> _Required action_: Pictures do not belong in the copy. Output exactly the lines from the one containing "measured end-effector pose" to the end of the listing below.

> _Supplied material_:

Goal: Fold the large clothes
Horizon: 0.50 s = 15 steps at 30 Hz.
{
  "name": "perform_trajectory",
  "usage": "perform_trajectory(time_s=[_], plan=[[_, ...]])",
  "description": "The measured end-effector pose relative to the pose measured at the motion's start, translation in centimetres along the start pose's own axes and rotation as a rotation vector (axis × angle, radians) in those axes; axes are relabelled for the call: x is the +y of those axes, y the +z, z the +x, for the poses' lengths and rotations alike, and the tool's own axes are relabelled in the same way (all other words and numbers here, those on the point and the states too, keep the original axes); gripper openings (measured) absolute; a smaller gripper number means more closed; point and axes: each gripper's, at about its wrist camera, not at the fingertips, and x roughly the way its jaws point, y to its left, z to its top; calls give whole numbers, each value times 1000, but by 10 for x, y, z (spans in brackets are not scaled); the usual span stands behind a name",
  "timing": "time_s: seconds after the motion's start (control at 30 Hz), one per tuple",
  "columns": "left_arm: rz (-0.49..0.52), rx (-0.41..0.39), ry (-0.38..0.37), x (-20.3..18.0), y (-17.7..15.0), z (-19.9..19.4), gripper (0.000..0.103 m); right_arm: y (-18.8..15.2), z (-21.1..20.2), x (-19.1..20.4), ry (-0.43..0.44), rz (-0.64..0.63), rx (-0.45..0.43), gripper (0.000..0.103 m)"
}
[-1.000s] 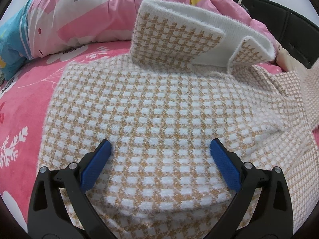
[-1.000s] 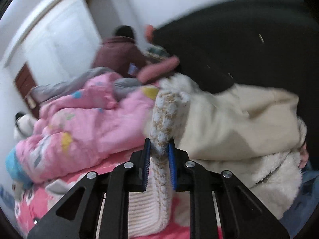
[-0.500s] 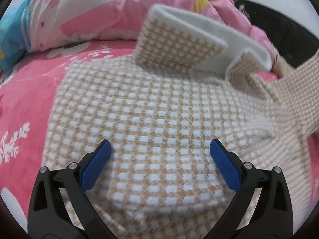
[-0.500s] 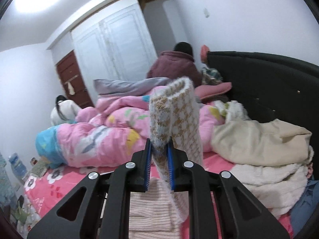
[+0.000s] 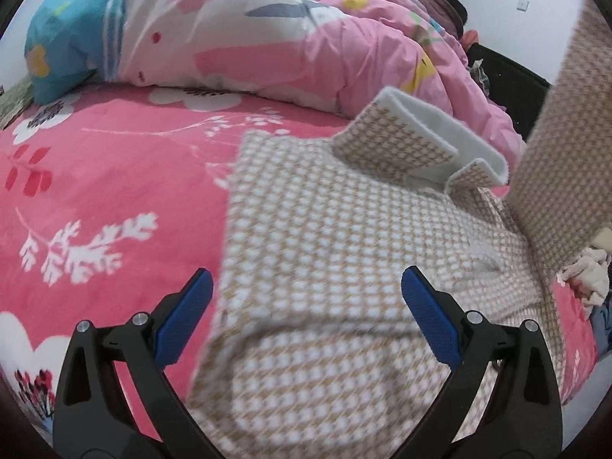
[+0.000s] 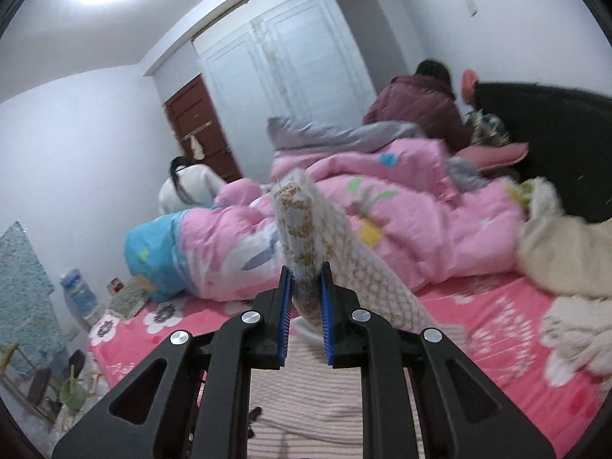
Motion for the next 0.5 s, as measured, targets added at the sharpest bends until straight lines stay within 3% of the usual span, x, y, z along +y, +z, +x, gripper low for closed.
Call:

> _Your solution_:
  "description": "The measured end-effector pose relative to the pose measured at the motion's start, translation in centimetres along the start pose's own axes and rotation as a rotation vector (axis × angle, radians) in those axes; axes are relabelled for the call: x is the +y of those axes, y the +z, z the +x, for the poses' lengths and rotations alike, and the tool's own axes are relabelled in the same way (all other words and numbers here, those on the point and the states too, keep the original axes); gripper openings (measured) absolute; a smaller gripper number means more closed; point and axes: each gripper's, at about its wrist camera, not at the fingertips, and x roughly the way its jaws point, y to its left, z to its top; calls give whole numbers, each value times 1000, but by 10 for x, y, z (spans in brackets are not scaled); the usual span stands behind a name",
  "timing": "time_s: seconds after the motion's start (control at 30 Hz), one per tuple",
  "columns": "left_arm: rz (-0.49..0.52), rx (-0.41..0.39), ry (-0.38..0.37), x (-20.3..18.0), y (-17.7..15.0), z (-19.9..19.4), gripper (0.000..0.103 m); right_arm: y (-18.8..15.2), z (-21.1..20.2), x (-19.1..20.4), ry (-0.43..0.44), rz (-0.64..0.63), rx (-0.45..0.43), gripper (0.000..0.103 m)"
}
[-1.000s] 
[-1.000s] 
[-0.500s] 
[-0.500s] 
[+0.000s] 
[+0.000s] 
Motion for the next 0.5 s, as measured, targets added at the sharpest bends until straight lines stay within 3% of the usual span, x, y, z along +y, +z, +x, gripper low for closed.
Call:

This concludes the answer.